方針と言っても組織の階層レベルで打ち出すものに差があります。経営層が出す「経営方針」からそれを受けた部門長の「事業方針」や「営業方針」、はたまた最先端の組織で出す部門方針などに違いはあります。
●留意すべきは組織としての「一貫性」です。上層部で言っていることがお題目で、現場が勝手に方針を出すなどがあってはなりません。できれば抽象から具体へと同じことを目指しているのですから連鎖していないといけないでしょう。
●そのためには、最前線に向かうほど具体的で行動につながるものでないと意味がありません。これを行えるようになるには全体から部分、そして細部へと考えられる「空間発想」と方法としての「ツリー技法」を身に着ける必要があります。これに関してはまた別稿で取り上げます。
●課題は、方針は出しっぱなしで終わるのではなく結果を検証する習慣を身に着けることです。現役時代に「予測と方針は出しっぱなしが多い」と批判的に見ていました。自分が所属した会社だけでなく、大手の家電メーカーでも取引先を集めての新年の会合で今年度の予測と自社の方針を述べられる機会が毎年ありました。ところが前年の予測と方針に対する結果報告と差異分析がないのでいい加減じゃないと生意気に批判をしたものです。
●企画を創る人や方針を打ち出す人は、先のことばかり見ていて過去を反省するのが苦手だと思っています。多くの人に共通する性癖かと思っています。新譜や新刊書に興味が行きますが、古いものを見直さないのは多くの人々に目的意識や時間をかけて達成しようというものが無い場合が多いからだと思っています。目先の好奇心を満たすものに惹かれるのは私たちに共通する性癖だと思い込んでいますが。(そうでない人も沢山おられるでしょう)
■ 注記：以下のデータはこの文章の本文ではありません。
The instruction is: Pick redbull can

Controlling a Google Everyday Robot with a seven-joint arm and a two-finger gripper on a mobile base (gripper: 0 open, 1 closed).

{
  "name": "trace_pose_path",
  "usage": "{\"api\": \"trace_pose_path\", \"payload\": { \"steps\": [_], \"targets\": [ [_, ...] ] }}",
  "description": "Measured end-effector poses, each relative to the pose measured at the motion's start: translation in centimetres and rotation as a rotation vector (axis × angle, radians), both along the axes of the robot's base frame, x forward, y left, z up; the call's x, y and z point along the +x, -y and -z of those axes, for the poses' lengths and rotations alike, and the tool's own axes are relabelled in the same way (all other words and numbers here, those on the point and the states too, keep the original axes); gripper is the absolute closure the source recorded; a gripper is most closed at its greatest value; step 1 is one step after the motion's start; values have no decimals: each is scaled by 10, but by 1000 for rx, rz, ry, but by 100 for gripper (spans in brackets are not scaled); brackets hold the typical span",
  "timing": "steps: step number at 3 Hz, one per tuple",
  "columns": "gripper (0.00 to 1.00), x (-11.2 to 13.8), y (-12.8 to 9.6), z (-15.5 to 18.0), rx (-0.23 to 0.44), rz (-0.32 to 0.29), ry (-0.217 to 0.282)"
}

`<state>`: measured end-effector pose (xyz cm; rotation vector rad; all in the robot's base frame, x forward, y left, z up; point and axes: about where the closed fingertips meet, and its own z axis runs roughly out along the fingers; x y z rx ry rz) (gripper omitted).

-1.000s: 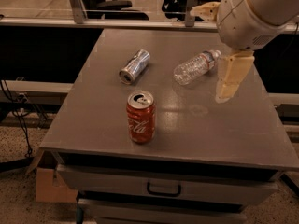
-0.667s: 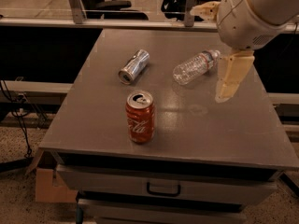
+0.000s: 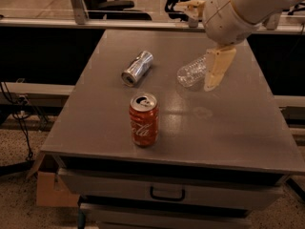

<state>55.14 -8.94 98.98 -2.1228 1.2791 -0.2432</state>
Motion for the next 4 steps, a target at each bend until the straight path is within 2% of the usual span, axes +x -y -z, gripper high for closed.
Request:
{"api": "trace_pose_path", "payload": {
  "steps": [1, 2, 3, 4],
  "targets": [
    [0, 34, -28, 9, 31, -147, 34],
    [0, 64, -58, 19, 53, -267, 68],
    [0, 91, -86, 31, 56, -351, 110],
    [0, 119, -108, 41, 41, -373, 161]
  ]
}}
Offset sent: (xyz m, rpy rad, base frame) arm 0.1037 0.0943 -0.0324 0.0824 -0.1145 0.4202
●もう一点、方針はそれを伝えて部下や関係者を動かすためのものですから、内容だけでなく「伝え方」が課題になります。「何を言うかよりも誰が言うか」によって伝わり方が違うからです。本稿では「何を」に焦点を当ててきましたが、「いかにして」についても重要なファクターになります。
●音楽で言えば作詞・作曲と歌手や演奏者の役割の違いです。同じ音楽でも表現者が違えば別物に聴こえます。方針を述べるリーダーやマネージャーの持ち味によって伝わり方が違うのは事実です。カリスマ性のある方が発信すれば内容以上にインパクトを与えるものです。
●カリスマ性は別にして普通の人でも人前での話し方、姿勢、表情、声の使い方、身振り手振りなどプレゼンテーションの基本などを学ばれると良いでしょう。その必要性は高いと思います。
●さらに伝える人の情熱、思いの強さ、真摯さなどが内容にエネルギーを与えます。私が記念に残している大部長になった(笑)ある最初の方針は気迫に満ちていて自分でも素晴らしいと思っています。しかし最初は成功しましたがその後上からの圧力で修正しなくてはいけなくなり、結果上手くいかなくなった苦い思い出があります。
●今思えば、どのように修正すれば良かったかの詰めが甘く、見識も不足していたように思えます。機会があれば検証してみたいと思いますが、あまり意味がないと躊躇するこころが働いてもいます。
●これで目的・目標、方針、手段・方法についての私の体験からくる考え方は終わります。マネジメントについてはまだまだ考えていたことがあるので書きます。年寄りの妄言かもしれませんが興味のある方は引き続きご笑覧ください。そしてご自分の考えをまとめていただくきっかけにしてもらえれば幸いです。